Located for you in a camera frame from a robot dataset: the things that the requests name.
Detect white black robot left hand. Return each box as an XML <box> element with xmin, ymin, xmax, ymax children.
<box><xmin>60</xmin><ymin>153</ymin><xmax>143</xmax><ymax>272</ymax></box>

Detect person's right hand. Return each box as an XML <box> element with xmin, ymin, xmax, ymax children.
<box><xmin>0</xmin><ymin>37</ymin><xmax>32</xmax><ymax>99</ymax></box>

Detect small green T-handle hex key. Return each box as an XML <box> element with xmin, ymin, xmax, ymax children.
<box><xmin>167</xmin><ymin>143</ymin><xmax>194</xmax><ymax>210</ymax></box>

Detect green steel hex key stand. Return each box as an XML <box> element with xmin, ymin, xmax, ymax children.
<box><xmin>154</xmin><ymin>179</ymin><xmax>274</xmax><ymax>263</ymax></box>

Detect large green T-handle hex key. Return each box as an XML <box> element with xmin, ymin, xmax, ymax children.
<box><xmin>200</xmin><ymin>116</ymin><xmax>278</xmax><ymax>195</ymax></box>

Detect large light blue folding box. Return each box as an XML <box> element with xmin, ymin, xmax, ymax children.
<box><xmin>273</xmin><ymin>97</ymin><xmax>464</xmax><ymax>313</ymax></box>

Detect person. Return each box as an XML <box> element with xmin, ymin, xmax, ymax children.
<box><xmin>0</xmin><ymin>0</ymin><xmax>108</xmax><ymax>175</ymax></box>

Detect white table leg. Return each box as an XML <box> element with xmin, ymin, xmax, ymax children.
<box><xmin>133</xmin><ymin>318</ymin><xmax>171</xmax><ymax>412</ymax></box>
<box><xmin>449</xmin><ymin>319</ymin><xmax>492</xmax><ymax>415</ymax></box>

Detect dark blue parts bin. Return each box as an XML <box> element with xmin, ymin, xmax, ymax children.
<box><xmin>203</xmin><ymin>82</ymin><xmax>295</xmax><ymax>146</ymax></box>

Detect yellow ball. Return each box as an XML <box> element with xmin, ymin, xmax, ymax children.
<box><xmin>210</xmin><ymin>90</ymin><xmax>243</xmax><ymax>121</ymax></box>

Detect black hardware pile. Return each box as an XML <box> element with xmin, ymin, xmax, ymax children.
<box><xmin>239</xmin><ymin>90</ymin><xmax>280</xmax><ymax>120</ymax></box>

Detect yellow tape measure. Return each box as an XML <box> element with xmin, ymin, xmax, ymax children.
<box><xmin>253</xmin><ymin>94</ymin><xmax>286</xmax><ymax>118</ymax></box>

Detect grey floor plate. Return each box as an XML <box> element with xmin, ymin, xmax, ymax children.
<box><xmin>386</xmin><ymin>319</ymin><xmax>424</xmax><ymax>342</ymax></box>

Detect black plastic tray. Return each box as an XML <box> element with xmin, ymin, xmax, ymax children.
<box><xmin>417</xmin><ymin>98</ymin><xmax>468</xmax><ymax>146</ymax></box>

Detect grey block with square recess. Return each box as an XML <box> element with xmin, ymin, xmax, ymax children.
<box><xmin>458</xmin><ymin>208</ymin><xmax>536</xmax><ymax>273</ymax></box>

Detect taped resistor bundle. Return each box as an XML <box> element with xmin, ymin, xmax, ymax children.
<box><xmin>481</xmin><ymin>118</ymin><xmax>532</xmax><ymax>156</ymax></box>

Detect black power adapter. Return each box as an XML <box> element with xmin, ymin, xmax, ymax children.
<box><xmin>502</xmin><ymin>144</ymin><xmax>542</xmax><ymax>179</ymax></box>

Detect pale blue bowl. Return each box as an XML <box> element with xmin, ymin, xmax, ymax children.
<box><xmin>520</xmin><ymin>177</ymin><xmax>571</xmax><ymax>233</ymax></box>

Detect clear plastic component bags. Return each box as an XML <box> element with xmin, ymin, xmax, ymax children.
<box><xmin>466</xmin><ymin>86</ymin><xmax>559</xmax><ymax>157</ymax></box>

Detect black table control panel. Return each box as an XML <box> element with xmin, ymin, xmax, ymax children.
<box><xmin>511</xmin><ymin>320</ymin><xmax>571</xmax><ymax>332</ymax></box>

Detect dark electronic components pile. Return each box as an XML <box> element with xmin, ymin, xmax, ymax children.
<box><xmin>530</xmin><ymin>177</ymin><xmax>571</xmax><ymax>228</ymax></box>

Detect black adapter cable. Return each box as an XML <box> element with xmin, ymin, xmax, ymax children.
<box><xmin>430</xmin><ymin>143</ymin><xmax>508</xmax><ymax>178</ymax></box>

■ ■ ■ ■ ■

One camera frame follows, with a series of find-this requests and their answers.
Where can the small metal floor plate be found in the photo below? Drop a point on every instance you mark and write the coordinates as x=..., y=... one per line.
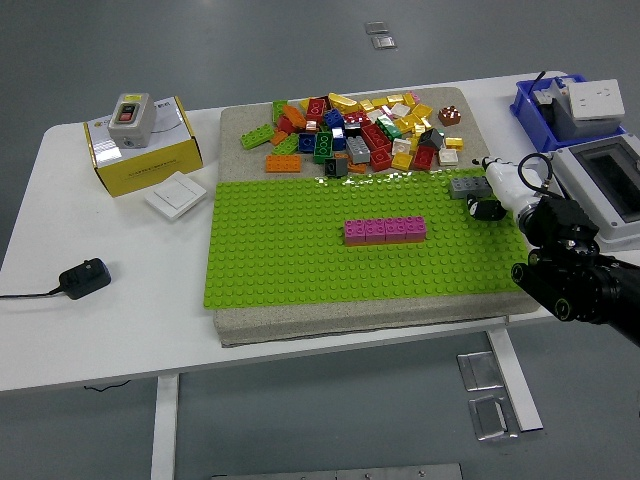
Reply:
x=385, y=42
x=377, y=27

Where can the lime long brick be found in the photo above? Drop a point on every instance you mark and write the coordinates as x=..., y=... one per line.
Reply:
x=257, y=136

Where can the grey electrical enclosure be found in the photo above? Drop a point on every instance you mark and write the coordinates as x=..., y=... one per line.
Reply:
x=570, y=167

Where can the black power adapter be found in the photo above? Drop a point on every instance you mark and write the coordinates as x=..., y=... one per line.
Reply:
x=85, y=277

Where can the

■ ■ ■ ■ ■

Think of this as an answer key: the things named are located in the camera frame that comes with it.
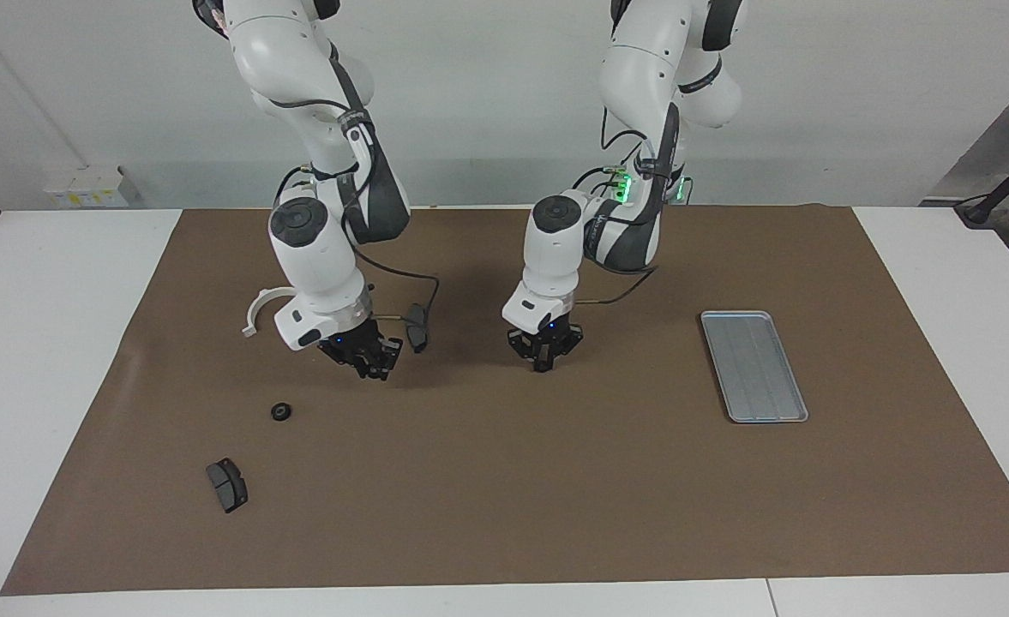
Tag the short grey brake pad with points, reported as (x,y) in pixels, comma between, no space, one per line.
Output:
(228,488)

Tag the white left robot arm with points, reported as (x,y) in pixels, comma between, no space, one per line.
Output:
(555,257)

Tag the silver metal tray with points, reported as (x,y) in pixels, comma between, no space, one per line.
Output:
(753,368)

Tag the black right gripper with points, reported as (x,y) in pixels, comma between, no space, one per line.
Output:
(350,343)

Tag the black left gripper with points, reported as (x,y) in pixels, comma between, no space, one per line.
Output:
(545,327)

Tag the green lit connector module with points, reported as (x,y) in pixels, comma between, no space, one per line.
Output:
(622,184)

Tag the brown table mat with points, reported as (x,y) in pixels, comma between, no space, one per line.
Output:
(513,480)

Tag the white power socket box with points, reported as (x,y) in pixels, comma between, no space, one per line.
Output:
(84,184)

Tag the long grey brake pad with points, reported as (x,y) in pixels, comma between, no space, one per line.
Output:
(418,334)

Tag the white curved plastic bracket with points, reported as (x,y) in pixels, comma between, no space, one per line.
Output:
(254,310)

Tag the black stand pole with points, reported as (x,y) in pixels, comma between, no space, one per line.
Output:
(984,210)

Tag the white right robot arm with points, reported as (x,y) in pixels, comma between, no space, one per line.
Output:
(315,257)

■ ■ ■ ■ ■

About this task: Among the lines of the material, find those that hold the word "points" and copy them.

Answer for this exercise:
Tag the short grey brake pad with points, reported as (x,y) in pixels, comma between, no space, one per line.
Tag the white left robot arm with points, reported as (x,y) in pixels, comma between, no space, one per line.
Tag the silver metal tray with points, reported as (x,y) in pixels, comma between, no space, one per line.
Tag the black right gripper with points, reported as (x,y) in pixels, comma between, no space, one per line.
Tag the black left gripper with points, reported as (x,y) in pixels, comma between, no space, one per line.
Tag the green lit connector module with points, reported as (x,y) in pixels, comma between, no space, one per line.
Tag the brown table mat with points, reported as (x,y) in pixels, comma between, no space, one per line.
Tag the white power socket box with points, reported as (x,y) in pixels, comma between, no space, one per line.
Tag the long grey brake pad with points, reported as (x,y) in pixels, comma between, no space, one per line.
Tag the white curved plastic bracket with points, reported as (x,y) in pixels, comma between, no space, one per line.
Tag the black stand pole with points, reported as (x,y) in pixels, comma between, no space, one per line.
Tag the white right robot arm with points, reported as (x,y) in pixels, comma between, no space, one per line.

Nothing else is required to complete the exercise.